Problem details:
Which lines of the entries contain the word "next"? Please list them.

━━━ Input ━━━

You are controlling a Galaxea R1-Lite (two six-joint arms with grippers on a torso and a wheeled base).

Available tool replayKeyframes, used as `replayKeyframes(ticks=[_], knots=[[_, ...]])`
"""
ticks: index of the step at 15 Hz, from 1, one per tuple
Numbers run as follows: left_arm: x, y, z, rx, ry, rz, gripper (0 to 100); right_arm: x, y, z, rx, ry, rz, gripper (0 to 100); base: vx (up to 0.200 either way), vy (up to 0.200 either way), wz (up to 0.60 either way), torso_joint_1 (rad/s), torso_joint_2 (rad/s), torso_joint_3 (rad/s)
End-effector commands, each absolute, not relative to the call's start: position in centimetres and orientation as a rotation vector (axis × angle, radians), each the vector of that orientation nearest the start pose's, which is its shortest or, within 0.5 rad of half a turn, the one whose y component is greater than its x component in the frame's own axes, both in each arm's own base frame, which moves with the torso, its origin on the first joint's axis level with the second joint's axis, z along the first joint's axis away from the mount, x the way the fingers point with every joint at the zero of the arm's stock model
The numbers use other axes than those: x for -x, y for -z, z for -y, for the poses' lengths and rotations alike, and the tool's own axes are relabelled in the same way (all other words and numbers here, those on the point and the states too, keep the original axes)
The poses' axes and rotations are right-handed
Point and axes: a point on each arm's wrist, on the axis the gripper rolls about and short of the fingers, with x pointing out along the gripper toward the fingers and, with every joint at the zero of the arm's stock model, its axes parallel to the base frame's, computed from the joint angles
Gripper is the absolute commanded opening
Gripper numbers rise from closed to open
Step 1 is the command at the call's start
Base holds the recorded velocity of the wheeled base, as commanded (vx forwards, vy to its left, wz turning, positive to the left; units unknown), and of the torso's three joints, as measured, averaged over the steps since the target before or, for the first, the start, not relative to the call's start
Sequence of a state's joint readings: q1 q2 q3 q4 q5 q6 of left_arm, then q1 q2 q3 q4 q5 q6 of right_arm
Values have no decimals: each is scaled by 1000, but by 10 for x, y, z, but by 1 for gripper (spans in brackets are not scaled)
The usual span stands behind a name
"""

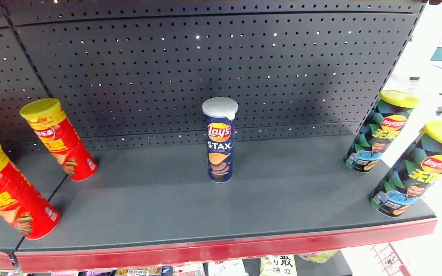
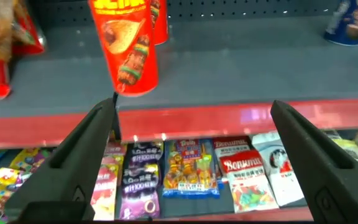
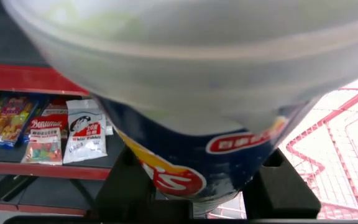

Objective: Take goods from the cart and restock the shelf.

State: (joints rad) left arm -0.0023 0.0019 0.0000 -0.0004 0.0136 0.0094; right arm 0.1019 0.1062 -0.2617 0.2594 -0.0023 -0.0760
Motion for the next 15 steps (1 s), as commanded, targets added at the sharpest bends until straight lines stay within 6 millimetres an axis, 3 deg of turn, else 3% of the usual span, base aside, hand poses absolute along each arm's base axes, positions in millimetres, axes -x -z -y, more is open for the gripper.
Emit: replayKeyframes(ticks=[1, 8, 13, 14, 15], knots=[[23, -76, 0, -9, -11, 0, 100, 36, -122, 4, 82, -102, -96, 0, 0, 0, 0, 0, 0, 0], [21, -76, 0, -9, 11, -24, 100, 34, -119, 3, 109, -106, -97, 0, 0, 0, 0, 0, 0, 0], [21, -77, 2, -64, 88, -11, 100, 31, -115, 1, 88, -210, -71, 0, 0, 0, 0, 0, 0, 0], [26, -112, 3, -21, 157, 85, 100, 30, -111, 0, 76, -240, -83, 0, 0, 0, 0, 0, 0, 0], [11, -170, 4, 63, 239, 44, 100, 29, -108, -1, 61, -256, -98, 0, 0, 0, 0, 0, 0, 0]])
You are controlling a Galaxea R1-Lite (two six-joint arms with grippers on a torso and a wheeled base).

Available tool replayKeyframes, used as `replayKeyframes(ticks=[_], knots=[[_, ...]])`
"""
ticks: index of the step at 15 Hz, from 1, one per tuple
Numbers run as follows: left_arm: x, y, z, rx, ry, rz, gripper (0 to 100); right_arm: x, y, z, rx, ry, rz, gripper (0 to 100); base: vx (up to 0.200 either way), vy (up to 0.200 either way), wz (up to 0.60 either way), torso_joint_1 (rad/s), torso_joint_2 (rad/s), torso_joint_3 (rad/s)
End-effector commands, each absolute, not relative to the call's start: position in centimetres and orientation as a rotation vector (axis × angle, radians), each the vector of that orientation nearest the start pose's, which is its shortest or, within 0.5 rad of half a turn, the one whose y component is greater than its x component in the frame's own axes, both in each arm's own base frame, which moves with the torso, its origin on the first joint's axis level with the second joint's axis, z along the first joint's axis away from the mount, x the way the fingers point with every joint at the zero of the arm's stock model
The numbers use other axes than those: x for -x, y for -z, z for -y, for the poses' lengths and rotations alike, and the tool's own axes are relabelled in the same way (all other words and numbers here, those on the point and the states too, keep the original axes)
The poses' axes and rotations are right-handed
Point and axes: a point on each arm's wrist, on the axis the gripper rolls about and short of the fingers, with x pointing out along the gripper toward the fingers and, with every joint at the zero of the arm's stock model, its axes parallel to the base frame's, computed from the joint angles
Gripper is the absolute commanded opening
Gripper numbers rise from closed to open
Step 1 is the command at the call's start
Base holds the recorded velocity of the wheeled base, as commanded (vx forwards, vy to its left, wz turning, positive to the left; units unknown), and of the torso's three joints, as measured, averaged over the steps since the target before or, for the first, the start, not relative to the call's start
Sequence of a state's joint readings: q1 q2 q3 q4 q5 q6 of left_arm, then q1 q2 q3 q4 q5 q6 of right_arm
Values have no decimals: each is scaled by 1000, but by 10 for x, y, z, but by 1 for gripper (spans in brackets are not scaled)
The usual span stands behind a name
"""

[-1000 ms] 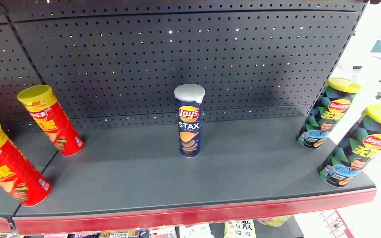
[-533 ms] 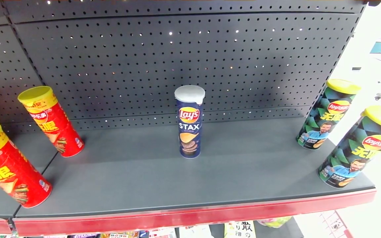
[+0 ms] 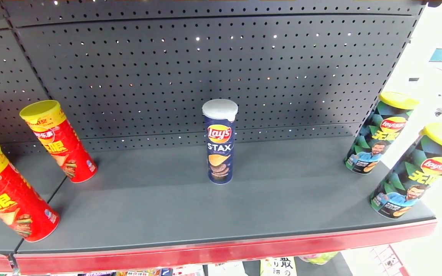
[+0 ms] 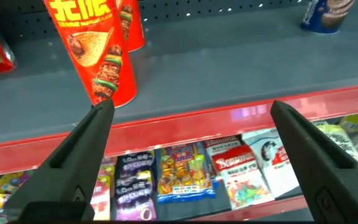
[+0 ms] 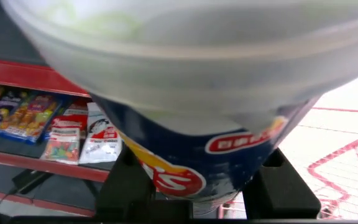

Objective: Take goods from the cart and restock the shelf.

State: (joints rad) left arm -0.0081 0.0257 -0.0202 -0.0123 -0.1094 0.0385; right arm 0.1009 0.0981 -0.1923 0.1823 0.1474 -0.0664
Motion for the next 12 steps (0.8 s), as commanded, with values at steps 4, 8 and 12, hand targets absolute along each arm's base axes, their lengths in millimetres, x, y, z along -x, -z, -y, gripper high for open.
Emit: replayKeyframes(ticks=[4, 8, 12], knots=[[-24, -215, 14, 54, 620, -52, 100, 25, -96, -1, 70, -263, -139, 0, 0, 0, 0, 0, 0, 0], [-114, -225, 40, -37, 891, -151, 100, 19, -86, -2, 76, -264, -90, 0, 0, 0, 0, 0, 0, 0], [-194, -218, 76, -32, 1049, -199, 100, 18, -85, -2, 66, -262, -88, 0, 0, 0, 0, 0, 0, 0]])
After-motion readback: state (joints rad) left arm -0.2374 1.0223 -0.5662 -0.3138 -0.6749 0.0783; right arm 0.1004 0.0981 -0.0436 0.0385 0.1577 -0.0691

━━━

Written solution:
Motion for the next 15 steps (1 s), as commanded, targets added at the sharpest bends until straight lines stay within 6 millimetres an axis, 3 deg of turn, else 3% of the usual span, base aside, hand poses absolute along each arm's base axes, positions in millimetres, axes -x -z -y, more is open for the gripper.
Motion for the next 12 steps (0.8 s), as commanded, with values at steps 4, 8 and 12, hand targets absolute along each arm's base axes, their lengths in millimetres, x, y, z along -x, -z, -y, gripper high for open.

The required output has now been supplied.